=== THE TASK ===
Both the line below containing "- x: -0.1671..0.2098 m" and the line containing "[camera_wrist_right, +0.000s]", along with every line between them, should be repeated exactly; no other line belongs in the answer.
______________________________
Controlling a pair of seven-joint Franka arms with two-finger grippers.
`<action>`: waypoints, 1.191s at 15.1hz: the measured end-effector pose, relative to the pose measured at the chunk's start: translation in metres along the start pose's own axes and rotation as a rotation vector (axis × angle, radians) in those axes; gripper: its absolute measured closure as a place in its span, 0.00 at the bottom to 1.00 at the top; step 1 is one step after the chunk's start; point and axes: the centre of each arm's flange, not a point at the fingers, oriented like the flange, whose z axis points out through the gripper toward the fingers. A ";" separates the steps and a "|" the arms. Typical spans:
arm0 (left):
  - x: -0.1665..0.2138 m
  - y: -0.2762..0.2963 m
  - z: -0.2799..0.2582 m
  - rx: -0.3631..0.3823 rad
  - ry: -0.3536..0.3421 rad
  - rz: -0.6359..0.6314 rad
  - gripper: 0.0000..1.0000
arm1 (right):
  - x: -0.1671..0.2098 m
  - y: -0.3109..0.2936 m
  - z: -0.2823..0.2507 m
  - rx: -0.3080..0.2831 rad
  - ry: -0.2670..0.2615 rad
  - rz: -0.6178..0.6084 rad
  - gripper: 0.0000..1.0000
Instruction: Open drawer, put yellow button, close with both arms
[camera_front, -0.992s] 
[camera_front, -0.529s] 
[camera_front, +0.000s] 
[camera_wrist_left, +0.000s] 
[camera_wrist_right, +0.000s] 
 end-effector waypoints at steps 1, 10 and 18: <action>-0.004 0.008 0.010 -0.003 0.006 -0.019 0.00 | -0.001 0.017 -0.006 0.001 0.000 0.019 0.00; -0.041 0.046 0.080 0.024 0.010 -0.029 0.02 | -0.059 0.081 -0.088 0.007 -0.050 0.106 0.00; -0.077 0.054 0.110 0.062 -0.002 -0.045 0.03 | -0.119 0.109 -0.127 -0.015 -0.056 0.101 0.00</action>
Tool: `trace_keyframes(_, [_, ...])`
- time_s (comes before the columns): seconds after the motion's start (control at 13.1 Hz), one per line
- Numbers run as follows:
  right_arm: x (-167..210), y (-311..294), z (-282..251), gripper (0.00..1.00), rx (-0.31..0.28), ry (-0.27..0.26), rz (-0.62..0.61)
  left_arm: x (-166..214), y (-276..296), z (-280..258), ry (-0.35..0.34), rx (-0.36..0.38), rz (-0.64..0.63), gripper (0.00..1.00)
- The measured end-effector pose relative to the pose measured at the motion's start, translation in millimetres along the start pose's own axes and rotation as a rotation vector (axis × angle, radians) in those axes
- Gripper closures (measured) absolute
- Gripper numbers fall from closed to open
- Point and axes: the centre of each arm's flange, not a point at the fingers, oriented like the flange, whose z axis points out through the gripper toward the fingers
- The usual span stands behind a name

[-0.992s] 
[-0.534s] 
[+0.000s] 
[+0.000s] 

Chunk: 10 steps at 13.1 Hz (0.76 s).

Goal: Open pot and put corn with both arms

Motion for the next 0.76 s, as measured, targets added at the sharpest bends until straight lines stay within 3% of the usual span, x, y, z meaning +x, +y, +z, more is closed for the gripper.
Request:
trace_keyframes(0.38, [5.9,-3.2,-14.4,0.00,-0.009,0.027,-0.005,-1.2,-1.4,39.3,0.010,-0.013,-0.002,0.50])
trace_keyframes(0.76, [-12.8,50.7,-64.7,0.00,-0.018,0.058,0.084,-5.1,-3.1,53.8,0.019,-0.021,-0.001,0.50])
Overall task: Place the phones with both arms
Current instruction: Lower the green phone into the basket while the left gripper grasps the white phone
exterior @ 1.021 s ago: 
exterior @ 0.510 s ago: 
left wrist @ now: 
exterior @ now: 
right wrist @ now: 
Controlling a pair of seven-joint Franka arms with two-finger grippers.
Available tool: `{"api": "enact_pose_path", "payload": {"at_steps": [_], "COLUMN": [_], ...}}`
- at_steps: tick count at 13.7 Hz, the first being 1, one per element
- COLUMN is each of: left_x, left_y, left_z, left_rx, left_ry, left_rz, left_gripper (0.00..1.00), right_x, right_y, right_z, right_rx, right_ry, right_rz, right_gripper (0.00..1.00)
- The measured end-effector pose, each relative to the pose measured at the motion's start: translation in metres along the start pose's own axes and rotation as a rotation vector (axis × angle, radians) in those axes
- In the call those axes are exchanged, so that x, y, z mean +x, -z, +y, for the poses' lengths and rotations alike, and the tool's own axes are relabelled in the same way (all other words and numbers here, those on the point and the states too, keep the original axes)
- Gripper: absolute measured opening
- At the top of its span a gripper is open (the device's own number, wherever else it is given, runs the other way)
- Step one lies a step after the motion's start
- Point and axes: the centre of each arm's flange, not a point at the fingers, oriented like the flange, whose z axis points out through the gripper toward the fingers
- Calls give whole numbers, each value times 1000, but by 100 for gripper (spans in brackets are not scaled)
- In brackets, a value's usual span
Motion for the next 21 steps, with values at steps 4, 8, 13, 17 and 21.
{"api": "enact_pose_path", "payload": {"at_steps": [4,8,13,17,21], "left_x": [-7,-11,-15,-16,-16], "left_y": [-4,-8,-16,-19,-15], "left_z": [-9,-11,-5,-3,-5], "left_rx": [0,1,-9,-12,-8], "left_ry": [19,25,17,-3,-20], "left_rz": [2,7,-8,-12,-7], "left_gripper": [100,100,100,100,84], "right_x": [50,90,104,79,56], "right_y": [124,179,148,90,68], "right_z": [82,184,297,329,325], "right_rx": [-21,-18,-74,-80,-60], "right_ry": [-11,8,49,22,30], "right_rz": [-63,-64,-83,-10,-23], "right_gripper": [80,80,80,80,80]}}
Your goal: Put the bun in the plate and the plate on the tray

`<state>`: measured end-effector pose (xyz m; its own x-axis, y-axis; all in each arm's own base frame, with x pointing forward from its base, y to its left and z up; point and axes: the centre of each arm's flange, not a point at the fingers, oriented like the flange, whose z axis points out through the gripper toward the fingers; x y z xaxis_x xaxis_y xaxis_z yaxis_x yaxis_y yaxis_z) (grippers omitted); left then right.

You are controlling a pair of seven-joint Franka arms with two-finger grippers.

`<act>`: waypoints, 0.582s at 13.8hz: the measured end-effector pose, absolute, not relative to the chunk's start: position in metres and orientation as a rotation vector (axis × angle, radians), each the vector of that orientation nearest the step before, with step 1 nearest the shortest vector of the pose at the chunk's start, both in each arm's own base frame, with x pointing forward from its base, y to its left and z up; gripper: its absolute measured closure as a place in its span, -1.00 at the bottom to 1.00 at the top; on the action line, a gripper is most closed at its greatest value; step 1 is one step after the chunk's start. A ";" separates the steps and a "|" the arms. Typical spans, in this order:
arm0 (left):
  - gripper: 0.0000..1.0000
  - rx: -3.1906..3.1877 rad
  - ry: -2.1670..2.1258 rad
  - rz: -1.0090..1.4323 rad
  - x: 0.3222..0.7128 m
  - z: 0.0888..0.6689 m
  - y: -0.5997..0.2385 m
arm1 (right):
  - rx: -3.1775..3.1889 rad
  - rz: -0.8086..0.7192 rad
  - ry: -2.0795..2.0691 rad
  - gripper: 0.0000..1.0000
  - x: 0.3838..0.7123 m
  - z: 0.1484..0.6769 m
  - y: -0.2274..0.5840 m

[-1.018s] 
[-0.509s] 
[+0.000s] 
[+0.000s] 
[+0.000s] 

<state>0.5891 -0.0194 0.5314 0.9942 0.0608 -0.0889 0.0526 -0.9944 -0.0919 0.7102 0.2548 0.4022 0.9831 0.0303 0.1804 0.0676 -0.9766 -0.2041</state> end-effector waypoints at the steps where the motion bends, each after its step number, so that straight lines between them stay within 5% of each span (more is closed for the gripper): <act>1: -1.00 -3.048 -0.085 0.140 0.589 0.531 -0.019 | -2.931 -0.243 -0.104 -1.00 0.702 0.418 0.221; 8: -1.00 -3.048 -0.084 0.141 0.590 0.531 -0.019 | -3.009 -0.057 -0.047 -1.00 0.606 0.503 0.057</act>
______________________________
=== RESPONSE TO THIS EXERCISE ===
  - x: -0.1671..0.2098 m
  - y: -0.3109..0.2936 m
  - z: -0.2823..0.2507 m
  - rx: -0.3080..0.2831 rad
  - ry: -0.2670..0.2615 rad
  - rz: -0.6178..0.6084 rad
  - gripper: 0.0000..1.0000
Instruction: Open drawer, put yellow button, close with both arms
[camera_front, -0.992s] 
[camera_front, -0.529s] 
[camera_front, +0.000s] 
[camera_wrist_left, +0.000s] 
[camera_wrist_right, +0.000s] 

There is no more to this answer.